Das Verhalten der SPD ist an dieser Stelle symptomatisch für das, was bei vielen Leuten Politikverdrossenheit hervorruft und verstärkt. Es ist diese Überheblichkeit, mit der auf der einen Seite Entscheidungen schon lange feststehen:

“Scholten erinnerte daran, dass seine Fraktion stets für die Verlagerung gewesen sei.”

Zugleich hat man aber auch überhaupt keine Probleme einzuräumen, dass es bei der Frage ob Verlagerung oder nicht letztlich um Marketing ging:

“Wir sind aber der Meinung, dass eine Befragung der Bürger uns gut zu Gesicht gestanden hätte.”

Leider werden nur wenige Leute die wirkliche Aussage dieser Botschaft verstehen: “Es ist uns egal, eigentlich wollen wir ja auf jeden Fall verlagern aber wir simulieren mal Demokratie und finden schon einen Sündenbock an dem wir es scheitern lassen können”.

Für die Bürgerinnen und Bürger in Voerde ist das Verhalten allerdings ein Schlag ins Gesicht. Es zeigt wie wenig Wert ihre Meinung der SPD ist, die schon im Vorfeld klar machte, dass sie verlagern will und dann – sobald jemand (WGV) nicht nach ihrer Pfeife tanzen will, auch die Gespräche nur zu gern platzen läßt.

Die Grüne haben in der Nummer auch verloren.

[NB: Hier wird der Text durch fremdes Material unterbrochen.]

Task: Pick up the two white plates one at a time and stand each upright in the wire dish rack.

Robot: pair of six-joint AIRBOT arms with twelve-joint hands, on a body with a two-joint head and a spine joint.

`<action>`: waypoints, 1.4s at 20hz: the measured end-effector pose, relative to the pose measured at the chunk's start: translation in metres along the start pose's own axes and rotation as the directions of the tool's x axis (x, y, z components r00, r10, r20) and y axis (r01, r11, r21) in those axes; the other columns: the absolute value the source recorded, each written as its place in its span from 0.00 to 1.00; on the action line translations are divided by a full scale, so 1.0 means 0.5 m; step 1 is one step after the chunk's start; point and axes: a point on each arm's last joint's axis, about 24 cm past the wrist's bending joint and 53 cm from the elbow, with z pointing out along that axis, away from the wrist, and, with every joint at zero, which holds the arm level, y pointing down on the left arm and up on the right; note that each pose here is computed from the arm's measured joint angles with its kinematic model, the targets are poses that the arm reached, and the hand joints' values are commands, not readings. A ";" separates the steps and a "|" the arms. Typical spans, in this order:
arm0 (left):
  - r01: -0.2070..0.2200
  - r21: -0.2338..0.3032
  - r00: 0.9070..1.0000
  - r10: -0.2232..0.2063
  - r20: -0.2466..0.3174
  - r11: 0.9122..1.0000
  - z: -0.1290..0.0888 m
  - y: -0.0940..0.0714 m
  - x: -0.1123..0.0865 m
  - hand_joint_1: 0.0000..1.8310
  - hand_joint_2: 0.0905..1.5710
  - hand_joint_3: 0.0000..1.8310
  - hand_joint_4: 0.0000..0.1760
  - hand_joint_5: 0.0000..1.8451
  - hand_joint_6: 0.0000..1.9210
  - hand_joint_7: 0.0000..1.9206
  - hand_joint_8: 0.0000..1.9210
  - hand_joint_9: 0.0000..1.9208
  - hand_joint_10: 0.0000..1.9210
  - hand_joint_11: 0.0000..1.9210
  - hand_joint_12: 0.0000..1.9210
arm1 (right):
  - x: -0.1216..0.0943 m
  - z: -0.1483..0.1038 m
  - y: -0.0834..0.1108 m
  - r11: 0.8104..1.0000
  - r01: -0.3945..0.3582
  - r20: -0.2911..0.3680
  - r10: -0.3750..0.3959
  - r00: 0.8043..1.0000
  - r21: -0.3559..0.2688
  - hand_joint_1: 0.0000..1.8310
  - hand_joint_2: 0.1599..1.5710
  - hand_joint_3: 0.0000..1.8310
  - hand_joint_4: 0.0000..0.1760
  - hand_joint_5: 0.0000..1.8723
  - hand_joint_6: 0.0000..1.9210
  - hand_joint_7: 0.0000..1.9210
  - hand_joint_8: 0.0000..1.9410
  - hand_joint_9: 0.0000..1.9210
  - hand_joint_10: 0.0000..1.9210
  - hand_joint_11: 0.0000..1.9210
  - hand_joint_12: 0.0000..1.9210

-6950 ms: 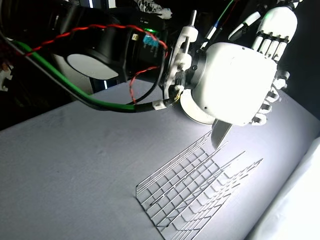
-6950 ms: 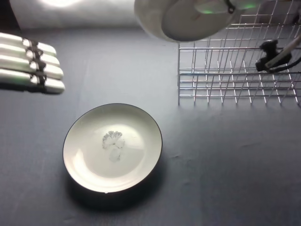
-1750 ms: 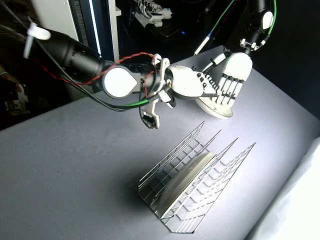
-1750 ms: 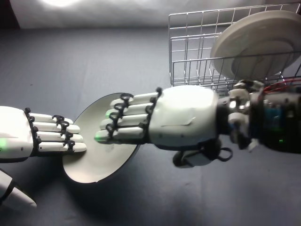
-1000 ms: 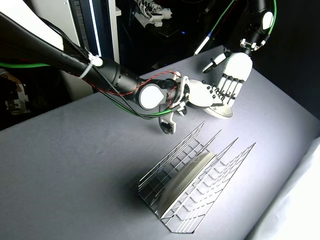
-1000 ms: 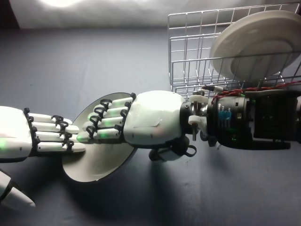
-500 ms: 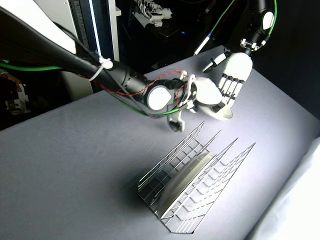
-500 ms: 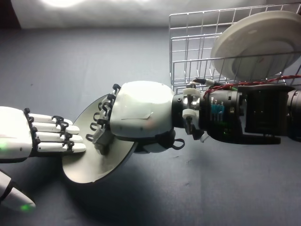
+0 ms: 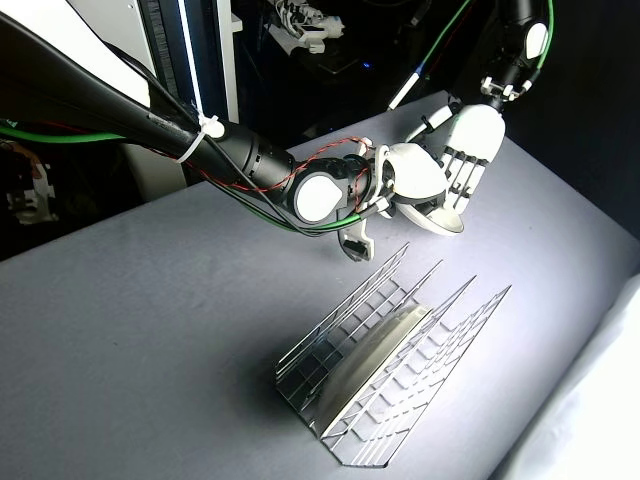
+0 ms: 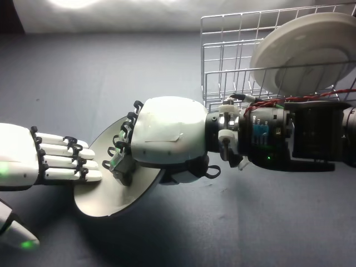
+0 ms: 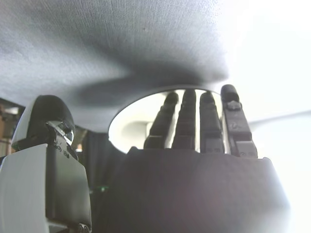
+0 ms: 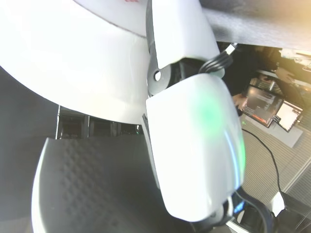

Nicht inhaltlich, denn es besteht keine Frage das die Finanzierung nicht geklärt ist und der Waldverlust eine Tragödie.

Auch nicht politisch, weil die Voerderinnen und Voerder hoffentlich gemerkt haben, dass es den Grünen um die Sache geht und in der um die Frage was die Menschen brauchen.

Den Grünen ging es um den besten Weg, Ökologie und Ökonomie unter einen Hut zu bringen.

Verloren haben die Grünen taktisch, weil sie zugelassen haben, (auch) Spielball der SPD zu werden. Und jetzt wie die Deppen vor einem Scherbenhaufen stehen, der der Versuch gewesen ist durch Partizipation der Menschen einen gesellschaftlich tragfähigen Konsens zu erreichen.

Dabei geht es jetzt für mich als Ratsherr gar nicht mehr um die Frage ob die SPD schuld ist, die WGV oder was die Grünen hätten besser machen können. Jetzt geht es nur noch um die Frage der aktiven Ausgestaltung der anstehenden Prozesse – um die Folgen der kippligen Finanzierung und des enormen Waldverlustes für die Stadt so gering wie möglich zu halten.